Dataset records
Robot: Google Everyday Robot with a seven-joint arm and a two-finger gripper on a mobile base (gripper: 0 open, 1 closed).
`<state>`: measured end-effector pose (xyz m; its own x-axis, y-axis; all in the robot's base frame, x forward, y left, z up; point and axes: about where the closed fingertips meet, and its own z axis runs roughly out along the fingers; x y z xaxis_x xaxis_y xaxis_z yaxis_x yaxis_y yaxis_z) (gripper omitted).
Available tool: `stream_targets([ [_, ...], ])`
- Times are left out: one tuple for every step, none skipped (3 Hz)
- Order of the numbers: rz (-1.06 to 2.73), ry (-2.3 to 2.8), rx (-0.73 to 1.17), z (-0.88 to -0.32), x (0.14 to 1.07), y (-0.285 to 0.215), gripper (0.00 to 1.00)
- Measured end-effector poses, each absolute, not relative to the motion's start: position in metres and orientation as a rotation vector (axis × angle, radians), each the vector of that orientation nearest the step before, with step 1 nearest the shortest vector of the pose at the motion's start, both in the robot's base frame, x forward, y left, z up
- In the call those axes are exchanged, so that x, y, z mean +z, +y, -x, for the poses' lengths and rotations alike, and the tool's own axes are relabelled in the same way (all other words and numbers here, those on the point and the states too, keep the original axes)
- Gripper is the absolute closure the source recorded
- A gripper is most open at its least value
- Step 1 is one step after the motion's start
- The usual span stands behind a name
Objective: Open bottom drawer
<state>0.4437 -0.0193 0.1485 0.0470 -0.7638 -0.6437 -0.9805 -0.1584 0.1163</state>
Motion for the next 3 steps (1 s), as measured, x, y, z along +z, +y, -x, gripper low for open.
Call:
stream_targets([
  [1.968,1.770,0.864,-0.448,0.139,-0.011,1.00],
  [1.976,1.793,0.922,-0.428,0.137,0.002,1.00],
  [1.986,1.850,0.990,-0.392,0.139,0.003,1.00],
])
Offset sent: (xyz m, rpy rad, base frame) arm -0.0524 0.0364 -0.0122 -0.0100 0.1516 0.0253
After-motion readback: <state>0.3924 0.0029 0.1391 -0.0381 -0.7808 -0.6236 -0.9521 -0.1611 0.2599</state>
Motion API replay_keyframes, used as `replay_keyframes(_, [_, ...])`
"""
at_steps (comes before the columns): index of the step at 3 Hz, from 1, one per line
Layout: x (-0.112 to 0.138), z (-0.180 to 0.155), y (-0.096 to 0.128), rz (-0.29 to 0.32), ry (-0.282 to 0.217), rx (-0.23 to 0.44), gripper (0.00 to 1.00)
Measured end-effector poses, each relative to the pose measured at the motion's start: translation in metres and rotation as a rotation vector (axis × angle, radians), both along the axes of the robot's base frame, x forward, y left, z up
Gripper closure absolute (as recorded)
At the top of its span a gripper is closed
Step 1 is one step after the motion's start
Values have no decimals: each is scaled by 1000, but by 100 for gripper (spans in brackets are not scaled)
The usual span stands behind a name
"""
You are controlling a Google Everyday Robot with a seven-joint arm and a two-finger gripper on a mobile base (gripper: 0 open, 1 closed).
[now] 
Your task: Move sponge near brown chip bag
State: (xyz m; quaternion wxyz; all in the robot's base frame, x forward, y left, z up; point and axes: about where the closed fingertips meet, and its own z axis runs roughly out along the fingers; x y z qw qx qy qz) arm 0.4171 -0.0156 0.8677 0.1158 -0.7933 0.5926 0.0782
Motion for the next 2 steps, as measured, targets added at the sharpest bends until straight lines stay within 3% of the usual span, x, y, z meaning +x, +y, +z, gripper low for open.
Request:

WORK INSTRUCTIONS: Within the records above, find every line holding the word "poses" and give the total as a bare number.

OUTPUT FOR THIS EXERCISE: 3